- Arms of William Inge (d.1322); Vert, a chevron or.

15th Lord Chief Justice of England
- In office 1316–1317
- Monarch: Edward II
- Prime Minister: Thomas, Earl of Lancaster (as Lord High Steward)
- Chancellor: John Sandale
- Preceded by: Roger Brabazon
- Succeeded by: Henry le Scrope

Personal details
- Born: c. 1260 Dunstable, Bedfordshire
- Died: May 1322 (aged 61–62)

= William Inge (judge) =

English lawyer and judge

Sir William Inge (c. 1260 – May 1322) was an English lawyer, and Chief Justice of the King's Bench from 1316 to 1317. He was born in or near Dunstable, Bedfordshire, the son of Thomas Inge, a minor landowner and administrator. William Inge worked as an attorney at the common bench from 1281 to 1285, and was a serjeant of the king between 1287 and 1293. He was employed as a justice of eyre and of the assize, and became a regular assize justice in 1293. He had been knighted by 1300.

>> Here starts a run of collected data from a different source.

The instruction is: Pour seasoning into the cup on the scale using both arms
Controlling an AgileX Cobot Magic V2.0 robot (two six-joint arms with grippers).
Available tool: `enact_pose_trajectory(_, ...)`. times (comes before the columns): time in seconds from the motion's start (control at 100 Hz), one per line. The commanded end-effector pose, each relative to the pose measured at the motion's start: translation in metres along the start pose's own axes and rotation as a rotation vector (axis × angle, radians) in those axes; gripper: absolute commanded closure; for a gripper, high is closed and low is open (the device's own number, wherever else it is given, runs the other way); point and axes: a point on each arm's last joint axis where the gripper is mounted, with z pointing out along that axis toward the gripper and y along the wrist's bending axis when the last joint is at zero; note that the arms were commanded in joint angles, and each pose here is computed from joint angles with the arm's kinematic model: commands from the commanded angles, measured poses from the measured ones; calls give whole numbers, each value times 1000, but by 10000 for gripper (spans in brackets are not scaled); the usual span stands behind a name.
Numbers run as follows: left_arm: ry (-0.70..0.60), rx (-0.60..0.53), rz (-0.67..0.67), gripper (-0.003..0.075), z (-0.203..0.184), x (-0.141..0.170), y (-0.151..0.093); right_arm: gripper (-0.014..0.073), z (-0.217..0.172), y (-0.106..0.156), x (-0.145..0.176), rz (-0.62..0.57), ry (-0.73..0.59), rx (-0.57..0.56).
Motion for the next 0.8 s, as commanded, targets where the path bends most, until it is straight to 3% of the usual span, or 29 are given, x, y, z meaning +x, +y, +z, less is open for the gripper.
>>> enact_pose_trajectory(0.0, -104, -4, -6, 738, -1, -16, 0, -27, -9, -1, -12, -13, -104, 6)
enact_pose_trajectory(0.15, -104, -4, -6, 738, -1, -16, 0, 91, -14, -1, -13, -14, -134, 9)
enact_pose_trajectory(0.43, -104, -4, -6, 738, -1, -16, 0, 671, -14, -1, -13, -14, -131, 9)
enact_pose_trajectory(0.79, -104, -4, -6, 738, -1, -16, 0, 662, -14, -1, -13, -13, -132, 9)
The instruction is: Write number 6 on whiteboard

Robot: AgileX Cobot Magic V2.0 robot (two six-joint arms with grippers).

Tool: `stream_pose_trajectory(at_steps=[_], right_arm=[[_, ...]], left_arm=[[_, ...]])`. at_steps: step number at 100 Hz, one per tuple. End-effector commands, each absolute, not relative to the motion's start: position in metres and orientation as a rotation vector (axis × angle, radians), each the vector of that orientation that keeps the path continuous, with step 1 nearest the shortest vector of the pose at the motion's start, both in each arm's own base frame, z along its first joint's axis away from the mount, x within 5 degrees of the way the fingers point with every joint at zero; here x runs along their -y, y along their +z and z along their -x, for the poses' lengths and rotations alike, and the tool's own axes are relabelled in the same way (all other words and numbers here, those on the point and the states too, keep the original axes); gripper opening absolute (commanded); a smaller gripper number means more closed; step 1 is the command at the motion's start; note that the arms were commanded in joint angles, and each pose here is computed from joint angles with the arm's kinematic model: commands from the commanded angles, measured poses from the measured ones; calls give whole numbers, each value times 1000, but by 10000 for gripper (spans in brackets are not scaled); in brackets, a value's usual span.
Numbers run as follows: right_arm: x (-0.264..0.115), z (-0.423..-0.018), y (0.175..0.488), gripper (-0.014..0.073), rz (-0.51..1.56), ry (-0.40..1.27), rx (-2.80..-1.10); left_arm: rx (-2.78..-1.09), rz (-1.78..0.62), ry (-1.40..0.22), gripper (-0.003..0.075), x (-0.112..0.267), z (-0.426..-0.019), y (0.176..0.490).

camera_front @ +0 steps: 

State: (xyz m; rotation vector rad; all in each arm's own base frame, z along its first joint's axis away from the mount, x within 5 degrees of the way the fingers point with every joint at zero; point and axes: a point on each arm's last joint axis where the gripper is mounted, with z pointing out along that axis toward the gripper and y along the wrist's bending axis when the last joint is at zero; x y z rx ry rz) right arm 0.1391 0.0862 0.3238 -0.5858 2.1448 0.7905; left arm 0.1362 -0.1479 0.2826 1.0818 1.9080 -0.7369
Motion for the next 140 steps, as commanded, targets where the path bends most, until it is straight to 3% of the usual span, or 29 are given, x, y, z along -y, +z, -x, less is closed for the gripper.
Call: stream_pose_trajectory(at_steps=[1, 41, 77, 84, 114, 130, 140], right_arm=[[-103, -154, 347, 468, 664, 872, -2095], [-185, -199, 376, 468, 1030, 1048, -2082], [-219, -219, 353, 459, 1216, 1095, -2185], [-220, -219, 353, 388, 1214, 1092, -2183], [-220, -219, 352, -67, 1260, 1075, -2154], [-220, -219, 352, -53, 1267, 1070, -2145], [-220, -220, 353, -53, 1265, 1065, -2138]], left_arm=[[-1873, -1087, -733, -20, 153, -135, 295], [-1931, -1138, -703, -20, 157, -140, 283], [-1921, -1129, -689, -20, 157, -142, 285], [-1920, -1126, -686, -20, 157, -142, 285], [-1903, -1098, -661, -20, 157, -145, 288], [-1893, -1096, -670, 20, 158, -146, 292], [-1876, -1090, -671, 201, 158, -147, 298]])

Between 1303 and 1307, Inge served in several of Edward I's campaigns in Scotland. In 1303, he entered into the service of Edward II, becoming a close advisor.

In 1310, Inge was appointed as a commissioner to France by Edward II. He was appointed a justice of the common bench in 1313, and held this post until he was appointed Chief Justice of the King's Bench in 1316, upon the retirement of Roger Brabazon. By this time, however, serious allegations of corruption had been raised against Inge. He was accused and convicted of improper conduct over the purchase of the manor of Woodmansterne in Surrey, which contributed to his dismissal as Chief Justice in June 1317. He retired from public life and died shortly before 10 May 1322.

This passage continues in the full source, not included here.